Problem requirements
The copy you print must match the listing exactly, with its pictures removed.

Data
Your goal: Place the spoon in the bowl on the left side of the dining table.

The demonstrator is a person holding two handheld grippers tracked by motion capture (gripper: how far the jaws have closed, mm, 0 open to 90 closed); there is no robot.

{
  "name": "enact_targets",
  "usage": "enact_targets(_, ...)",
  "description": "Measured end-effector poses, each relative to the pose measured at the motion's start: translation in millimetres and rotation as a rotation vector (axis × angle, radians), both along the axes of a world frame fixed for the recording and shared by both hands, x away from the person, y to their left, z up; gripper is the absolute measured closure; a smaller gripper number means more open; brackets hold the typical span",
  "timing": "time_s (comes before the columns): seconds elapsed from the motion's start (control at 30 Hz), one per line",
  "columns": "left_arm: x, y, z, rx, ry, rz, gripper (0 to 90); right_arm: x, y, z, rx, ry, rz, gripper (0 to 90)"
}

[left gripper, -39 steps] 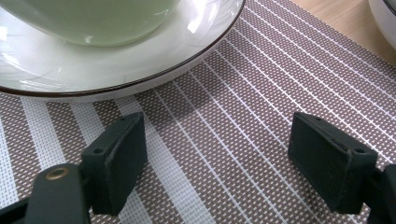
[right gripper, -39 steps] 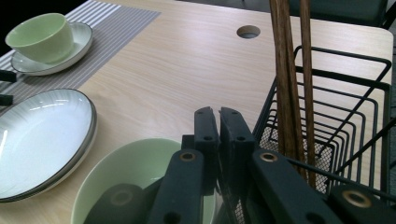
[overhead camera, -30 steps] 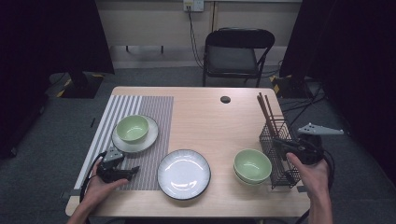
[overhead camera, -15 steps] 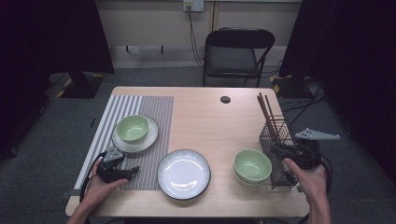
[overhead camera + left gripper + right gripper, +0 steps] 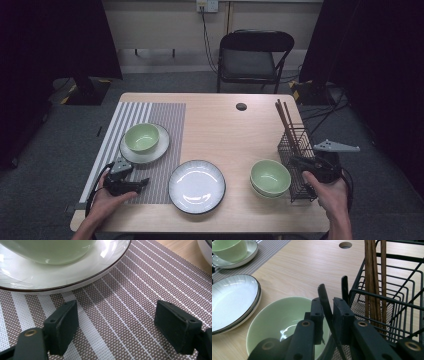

Task output
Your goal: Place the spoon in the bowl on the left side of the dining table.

The demonstrator is a person holding two handheld grippers tracked by motion capture (gripper: how far the jaws have closed, mm, 0 open to 90 closed); there is no robot.

{
  "name": "enact_targets",
  "usage": "enact_targets(_, ...)",
  "description": "Measured end-effector poses, each relative to the pose measured at the motion's start: translation in millimetres and rotation as a rotation vector (axis × angle, radians), both along the axes of a world frame fixed for the recording and shared by both hands, x away from the person, y to their left, z up; gripper is the absolute measured closure; a smaller gripper number means more open; brackets hold the typical span",
  "timing": "time_s (comes before the columns): seconds elapsed from the motion's start (control at 30 Hz), one per line",
  "columns": "left_arm: x, y, z, rx, ry, rz, gripper (0 to 90); right_arm: x, y, z, rx, ry, rz, gripper (0 to 90)"
}

[left gripper, -39 steps] 
[right gripper, -39 steps] 
[overhead camera, -30 steps] 
[overhead camera, -15 steps] 
[overhead camera + left gripper + right gripper, +0 steps] 

The exercise requires no more work.